Nourri de recherches expérimentales, mais plein de fantaisie et de fraîcheur (surtout dans les peintures murales de Vuillard, de Bonnard et de Roussel), le style décoratif des nabis n’exclut pas un parti pris de réalisme bourgeois dans les sujets traités : scènes de jardins publics et de rues, intimités délicates et intérieurs cossus, monde du théâtre et du cirque. Bien qu’ouverts à toutes les innovations et ne dédaignant pas la turbulence, voire l’anarchisme, les artistes du groupe sont des bourgeois travaillant pour leur classe sociale. Ce réalisme accueille les leçons de Cézanne*, comme le proclame Maurice Denis dans son Hommage à Cézanne, tableau de groupe peint en 1900 (musée national d’Art moderne, Paris).

Enfin, les nabis sont à l’origine de la Renaissance de l’art religieux grâce à l’action de Maurice Denis, de Sérusier et de Verkade, fervents catholiques. Leurs relations — par l’entremise de Verkade — avec l’école d’art de l’abbaye de Beuron (Allemagne) ont été d’une importance capitale, bien qu’elles soient encore mal définies. La théosophie y a joué un grand rôle. En 1919, cette action s’est concrétisée par la fondation des Ateliers d’art sacré par Maurice Denis et Georges Desvallières (1861-1950).

Les nabis tiennent leurs premières réunions dans un cabaret du passage Brady et chez Paul Ranson, puis ils se réunissent périodiquement dans les locaux de la Revue blanche, dirigée par les frères Natanson, qui sont parmi leurs premiers mécènes.

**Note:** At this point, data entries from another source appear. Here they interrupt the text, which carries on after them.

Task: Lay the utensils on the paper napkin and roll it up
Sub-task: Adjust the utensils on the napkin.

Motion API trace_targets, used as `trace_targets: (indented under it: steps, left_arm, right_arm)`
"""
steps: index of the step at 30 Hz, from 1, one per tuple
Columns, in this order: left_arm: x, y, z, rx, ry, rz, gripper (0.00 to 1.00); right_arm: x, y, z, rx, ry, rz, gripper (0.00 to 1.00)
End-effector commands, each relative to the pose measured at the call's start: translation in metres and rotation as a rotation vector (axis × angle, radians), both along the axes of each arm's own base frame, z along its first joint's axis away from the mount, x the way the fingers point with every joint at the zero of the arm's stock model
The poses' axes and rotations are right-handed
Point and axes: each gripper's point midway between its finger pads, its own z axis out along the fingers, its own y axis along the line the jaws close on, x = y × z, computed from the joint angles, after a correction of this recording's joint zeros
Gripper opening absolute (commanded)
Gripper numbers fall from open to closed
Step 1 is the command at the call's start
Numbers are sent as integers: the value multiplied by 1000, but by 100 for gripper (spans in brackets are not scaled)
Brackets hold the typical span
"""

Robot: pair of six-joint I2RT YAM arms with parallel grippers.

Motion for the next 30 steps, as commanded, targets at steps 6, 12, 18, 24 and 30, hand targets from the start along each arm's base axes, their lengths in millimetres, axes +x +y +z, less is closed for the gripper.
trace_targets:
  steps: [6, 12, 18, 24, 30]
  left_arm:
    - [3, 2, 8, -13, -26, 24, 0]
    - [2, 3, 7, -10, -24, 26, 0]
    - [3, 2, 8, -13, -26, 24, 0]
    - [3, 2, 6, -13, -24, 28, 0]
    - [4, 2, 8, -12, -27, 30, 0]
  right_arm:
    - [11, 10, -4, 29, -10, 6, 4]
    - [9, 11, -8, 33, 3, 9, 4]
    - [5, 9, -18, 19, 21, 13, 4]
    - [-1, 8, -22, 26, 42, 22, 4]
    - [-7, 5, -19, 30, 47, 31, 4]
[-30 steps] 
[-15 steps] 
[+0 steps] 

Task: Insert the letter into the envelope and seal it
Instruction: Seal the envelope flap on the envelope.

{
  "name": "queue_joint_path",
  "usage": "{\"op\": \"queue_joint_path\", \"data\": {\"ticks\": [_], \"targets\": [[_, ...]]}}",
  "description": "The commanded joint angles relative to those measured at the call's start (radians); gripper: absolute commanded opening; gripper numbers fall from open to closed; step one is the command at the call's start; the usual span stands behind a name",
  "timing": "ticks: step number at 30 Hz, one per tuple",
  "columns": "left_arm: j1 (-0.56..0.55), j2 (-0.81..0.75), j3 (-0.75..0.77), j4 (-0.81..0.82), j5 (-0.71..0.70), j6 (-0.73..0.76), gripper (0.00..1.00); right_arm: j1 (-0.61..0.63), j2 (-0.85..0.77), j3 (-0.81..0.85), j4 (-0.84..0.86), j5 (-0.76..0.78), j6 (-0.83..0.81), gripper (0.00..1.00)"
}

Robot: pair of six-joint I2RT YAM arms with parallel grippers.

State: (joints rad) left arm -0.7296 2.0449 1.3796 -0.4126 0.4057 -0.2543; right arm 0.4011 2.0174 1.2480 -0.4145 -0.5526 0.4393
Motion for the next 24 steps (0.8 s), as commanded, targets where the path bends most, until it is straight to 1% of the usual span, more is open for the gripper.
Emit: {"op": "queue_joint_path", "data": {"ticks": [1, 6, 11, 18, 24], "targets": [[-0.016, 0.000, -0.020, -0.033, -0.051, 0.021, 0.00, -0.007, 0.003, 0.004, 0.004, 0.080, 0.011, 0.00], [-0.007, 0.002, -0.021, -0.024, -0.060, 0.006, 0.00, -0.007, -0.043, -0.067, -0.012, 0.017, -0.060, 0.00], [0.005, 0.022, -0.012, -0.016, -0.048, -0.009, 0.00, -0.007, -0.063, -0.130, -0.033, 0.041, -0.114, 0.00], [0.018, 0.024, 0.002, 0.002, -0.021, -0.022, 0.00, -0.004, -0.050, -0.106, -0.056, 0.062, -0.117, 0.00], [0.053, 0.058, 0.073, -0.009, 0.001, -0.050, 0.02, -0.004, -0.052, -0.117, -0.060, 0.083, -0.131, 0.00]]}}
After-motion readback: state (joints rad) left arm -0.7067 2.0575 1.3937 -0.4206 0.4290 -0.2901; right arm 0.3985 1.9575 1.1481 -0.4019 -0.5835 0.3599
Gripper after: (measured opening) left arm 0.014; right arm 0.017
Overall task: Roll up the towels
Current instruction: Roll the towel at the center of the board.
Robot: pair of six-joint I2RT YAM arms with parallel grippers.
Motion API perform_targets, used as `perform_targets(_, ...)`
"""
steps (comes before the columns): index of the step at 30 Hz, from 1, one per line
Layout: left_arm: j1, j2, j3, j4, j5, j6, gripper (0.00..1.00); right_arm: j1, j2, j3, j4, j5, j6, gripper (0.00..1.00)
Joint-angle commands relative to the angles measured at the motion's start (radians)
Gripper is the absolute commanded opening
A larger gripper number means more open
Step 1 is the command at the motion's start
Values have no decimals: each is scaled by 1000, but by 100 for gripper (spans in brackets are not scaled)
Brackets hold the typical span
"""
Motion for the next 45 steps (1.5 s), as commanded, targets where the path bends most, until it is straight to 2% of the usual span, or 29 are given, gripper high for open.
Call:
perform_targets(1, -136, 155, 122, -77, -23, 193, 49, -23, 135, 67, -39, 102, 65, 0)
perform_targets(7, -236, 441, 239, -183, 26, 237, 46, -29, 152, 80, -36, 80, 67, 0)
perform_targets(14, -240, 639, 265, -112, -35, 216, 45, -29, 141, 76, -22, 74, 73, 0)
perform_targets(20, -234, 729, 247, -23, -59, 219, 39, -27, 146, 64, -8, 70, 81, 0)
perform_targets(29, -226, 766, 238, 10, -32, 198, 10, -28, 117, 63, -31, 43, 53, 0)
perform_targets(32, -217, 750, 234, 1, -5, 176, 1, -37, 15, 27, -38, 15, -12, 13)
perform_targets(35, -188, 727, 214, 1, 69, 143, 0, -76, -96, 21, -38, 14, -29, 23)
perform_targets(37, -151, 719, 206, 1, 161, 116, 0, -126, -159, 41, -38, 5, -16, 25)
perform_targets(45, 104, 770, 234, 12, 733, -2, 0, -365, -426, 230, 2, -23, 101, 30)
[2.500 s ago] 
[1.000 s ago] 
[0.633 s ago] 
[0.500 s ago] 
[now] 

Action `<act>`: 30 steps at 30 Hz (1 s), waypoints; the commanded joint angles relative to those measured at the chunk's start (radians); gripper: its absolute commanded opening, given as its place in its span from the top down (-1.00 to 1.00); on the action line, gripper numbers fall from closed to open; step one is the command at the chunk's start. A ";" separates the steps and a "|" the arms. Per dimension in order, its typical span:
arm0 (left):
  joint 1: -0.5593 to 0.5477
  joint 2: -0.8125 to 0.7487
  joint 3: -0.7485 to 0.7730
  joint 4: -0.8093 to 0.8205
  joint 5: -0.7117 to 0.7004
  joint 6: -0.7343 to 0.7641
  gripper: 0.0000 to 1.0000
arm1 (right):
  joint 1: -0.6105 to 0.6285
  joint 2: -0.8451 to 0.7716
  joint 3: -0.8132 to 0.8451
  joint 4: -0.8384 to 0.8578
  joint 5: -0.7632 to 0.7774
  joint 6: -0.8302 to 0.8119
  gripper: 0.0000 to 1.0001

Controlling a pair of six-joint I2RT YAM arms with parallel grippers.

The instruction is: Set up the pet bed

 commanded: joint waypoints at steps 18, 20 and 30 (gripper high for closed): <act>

Dès 1891, ils exposent régulièrement avec des impressionnistes et des symbolistes à la galerie Le Barc de Boutteville, puis aux Salons d’automne, des indépendants et des arts décoratifs, de la libre esthétique de Bruxelles pour certains d’entre eux. En 1896-97, le succès de la plupart des nabis est concrétisé par le soutien des galeries Bernheim-Jeune, Ambroise Vollard et Durand-Ruel notamment.

B. C.


Les principaux nabis et artistes apparentés

Voir les articles Bonnard et Maillol.


Maurice Denis

(Granville 1870 - Paris 1943). Ancien et brillant élève du lycée Condorcet à Paris, il étudie la peinture et le dessin dans l’atelier Gustave Moreau. Il est l’un des théoriciens de l’esthétique des nabis, qu’il contribue largement à imposer au public avec celle de Gauguin et de l’école de Pont-Aven. Très caractéristiques sont ses premières œuvres, qui allient les préceptes de Gauguin, la leçon des estampes japonaises et le symbolisme de Puvis de Chavannes : Portrait de Mme Paul Ranson (v. 1890, coll. priv., Saint-Germain-en-Laye) ; Eva Meurier en robe verte (1891, coll. priv., Alençon) ; Soir trinitaire (1891, coll. priv., Saint-Martin-de-Londres) ; la Tasse de thé ou Allégorie mystique (1892, coll. priv., Paris) ; les Muses (1893, musée national d’Art moderne). Il tire dans ces peintures un parti remarquable et séduisant de l’arabesque. Ses moyens d’expression sont très variés : peinture de chevalet, dessin, céramique, fresque, vitrail, illustration de livres.